Senior Congress leader Jairam Ramesh told Al Jazeera the march is “not going to suddenly transform the communal scene” in India.

“It is an ideological battle. The important thing is, for the first time, the Congress is playing cricket on the pitch that it has prepared. Until now we were playing on a pitch that was doctored by the BJP,” he said.

“For the first time, we have set the narrative and agenda – that’s the difference. The real challenge will be to build on the momentum that is created by the yatra (march).”

‘Analogue’ march in a digital age

Ramesh denied the party was trying for electoral gains or rebranding Gandhi through the march. When asked why the march is limited to 12 of 29 Indian states, Ramesh said factors such as security, distance and logistics had to be considered.

“Many more Bharat Jodo Yatras are being planned in different states such as Assam, Odisha, West Bengal, Jharkhand and Bihar,” he said, adding that finance was the party’s biggest challenge.

“We have to find the money to feed 3,000 people every day – breakfast, lunch and dinner … We have to generate the resources,” he said.

Writer and journalist Girish Kuber said the march has created good optics but the party mechanism to capitalise on the goodwill is lacking.

“The leaders are also unsure about how to project it. Is it for revival of the party, for projecting Rahul Gandhi as a future leader? Whether it will help them get votes is difficult to say,” he told Al Jazeera.

Krishna Prasad, the former editor of Outlook magazine, wondered whether, in an age of instantaneous social media where public memory is short, if people will remember the march once it crosses their state.

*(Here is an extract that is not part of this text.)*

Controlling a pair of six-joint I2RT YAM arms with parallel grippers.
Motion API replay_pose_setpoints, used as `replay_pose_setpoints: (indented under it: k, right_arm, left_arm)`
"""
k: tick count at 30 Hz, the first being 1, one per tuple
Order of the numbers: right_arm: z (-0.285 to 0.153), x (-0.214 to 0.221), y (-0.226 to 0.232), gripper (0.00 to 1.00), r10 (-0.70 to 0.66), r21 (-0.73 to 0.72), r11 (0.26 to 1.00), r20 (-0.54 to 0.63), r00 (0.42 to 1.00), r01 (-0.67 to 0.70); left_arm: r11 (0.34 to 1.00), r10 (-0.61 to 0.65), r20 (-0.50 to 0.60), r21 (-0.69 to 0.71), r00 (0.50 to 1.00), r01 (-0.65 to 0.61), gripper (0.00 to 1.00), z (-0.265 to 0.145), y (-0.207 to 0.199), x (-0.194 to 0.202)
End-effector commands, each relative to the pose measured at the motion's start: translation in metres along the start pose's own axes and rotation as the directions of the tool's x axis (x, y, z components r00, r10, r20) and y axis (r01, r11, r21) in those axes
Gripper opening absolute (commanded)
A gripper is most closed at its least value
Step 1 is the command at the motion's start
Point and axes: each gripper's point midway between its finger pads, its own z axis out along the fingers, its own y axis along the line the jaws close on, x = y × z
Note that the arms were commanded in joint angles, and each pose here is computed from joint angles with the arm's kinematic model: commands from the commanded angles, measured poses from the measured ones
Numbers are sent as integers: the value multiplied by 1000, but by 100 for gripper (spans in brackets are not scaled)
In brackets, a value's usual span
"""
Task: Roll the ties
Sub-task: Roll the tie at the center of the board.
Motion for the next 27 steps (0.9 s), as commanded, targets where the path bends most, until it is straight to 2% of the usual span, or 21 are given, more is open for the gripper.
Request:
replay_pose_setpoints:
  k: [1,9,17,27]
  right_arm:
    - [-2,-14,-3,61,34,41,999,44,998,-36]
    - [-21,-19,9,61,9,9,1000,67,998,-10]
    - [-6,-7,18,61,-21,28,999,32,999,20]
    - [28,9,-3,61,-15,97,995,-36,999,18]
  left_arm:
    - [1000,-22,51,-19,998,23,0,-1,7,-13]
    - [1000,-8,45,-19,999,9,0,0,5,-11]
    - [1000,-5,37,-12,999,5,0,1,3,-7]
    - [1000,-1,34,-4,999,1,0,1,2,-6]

“It is an analogue ‘yatra’ in the age of social media,” he told Al Jazeera.

Still, Prasad felt the Congress march is a much-needed attempt at uniting India.

“Whether this effort will result in any political or electoral gains is a different question. The most important question this march has raised is this: is there a market for goodness? Currently, India has become a major market for toxicity. Will this analogue ‘yatra’ in the age of social media make goodness appealing to people?”